Update README.md

apoorvkh · web-flow · commit c17be1f32609 · 2024-09-28T15:55:42.000-04:00
diff --git a/README.md b/README.md
@@ -1,39 +1,52 @@
 # torchrunx 🔥
 
-By [Apoorv Khandelwal](http://apoorvkh.com) and [Peter Curtin](https://github.com/pmcurtin)
-
 [![PyPI - Python Version](https://img.shields.io/pypi/pyversions/torchrunx)](https://github.com/apoorvkh/torchrunx/blob/main/pyproject.toml)

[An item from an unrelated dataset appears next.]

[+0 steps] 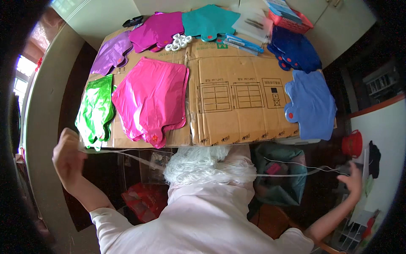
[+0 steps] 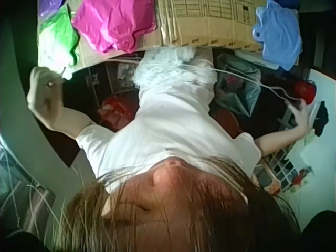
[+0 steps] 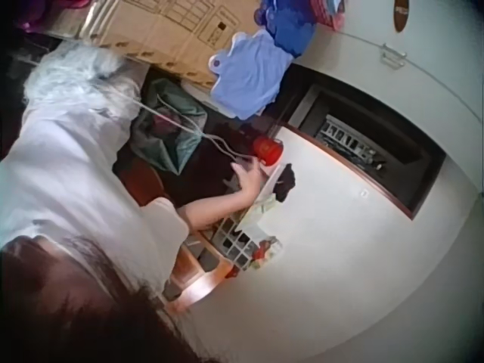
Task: The recorder is assembling heart and star shaped foil balloons by attaching strings and plastic valves at a workstation.
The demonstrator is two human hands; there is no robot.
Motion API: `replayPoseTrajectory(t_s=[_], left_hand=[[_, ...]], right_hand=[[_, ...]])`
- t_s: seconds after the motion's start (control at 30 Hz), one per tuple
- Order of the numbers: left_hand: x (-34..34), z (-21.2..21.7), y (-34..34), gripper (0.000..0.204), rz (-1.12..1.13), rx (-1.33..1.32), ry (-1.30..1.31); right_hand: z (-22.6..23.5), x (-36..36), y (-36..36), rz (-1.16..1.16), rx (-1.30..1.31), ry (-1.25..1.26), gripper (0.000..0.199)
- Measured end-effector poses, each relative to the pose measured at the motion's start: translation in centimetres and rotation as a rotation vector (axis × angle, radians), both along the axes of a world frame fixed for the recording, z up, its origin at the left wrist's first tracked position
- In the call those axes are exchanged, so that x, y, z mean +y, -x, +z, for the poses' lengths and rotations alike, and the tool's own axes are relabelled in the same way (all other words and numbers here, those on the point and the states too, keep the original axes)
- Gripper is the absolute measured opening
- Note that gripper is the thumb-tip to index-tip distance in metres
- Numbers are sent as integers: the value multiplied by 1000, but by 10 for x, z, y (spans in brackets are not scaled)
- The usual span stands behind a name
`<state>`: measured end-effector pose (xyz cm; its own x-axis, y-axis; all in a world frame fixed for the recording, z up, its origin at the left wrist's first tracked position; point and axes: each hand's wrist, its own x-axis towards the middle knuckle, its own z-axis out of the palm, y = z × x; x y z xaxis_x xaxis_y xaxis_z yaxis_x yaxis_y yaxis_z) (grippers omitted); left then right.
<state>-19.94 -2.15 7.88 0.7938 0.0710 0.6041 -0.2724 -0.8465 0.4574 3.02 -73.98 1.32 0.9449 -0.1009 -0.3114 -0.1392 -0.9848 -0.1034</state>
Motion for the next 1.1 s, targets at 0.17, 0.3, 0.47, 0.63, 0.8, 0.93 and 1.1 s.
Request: replayPoseTrajectory(t_s=[0.17, 0.3, 0.47, 0.63, 0.8, 0.93, 1.1], left_hand=[[-69, 17, -32, 21, -206, 192, -300], [-91, 2, -57, 18, -533, 170, -238], [-91, -28, -67, 17, -473, 144, -230], [-80, -78, -44, 4, -620, 511, 397], [-117, -132, -28, 17, -645, 492, 1381], [-119, -144, -28, 18, -281, 314, 241], [-119, -150, -11, 12, -617, 478, 982]], right_hand=[[33, 277, 41, 998, -211, -594, 69], [-9, 407, 81, 1156, -78, -1292, 81], [-46, 424, 94, 1091, 550, -1518, 27], [-53, 402, 79, 715, 410, -1529, 10], [-109, 421, 114, 752, 194, -1285, 5], [-84, 410, 120, 870, 217, -1471, 7], [-116, 413, 126, 687, 162, -1289, 5]])
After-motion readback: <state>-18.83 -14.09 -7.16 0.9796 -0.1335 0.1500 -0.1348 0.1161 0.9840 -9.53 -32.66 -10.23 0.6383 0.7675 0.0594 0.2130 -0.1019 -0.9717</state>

 [![PyPI - Version](https://img.shields.io/pypi/v/torchrunx)](https://pypi.org/project/torchrunx/)
 ![Tests](https://img.shields.io/github/actions/workflow/status/apoorvkh/torchrunx/.github%2Fworkflows%2Fmain.yml)
 [![Docs](https://readthedocs.org/projects/torchrunx/badge/?version=stable)](https://torchrunx.readthedocs.io)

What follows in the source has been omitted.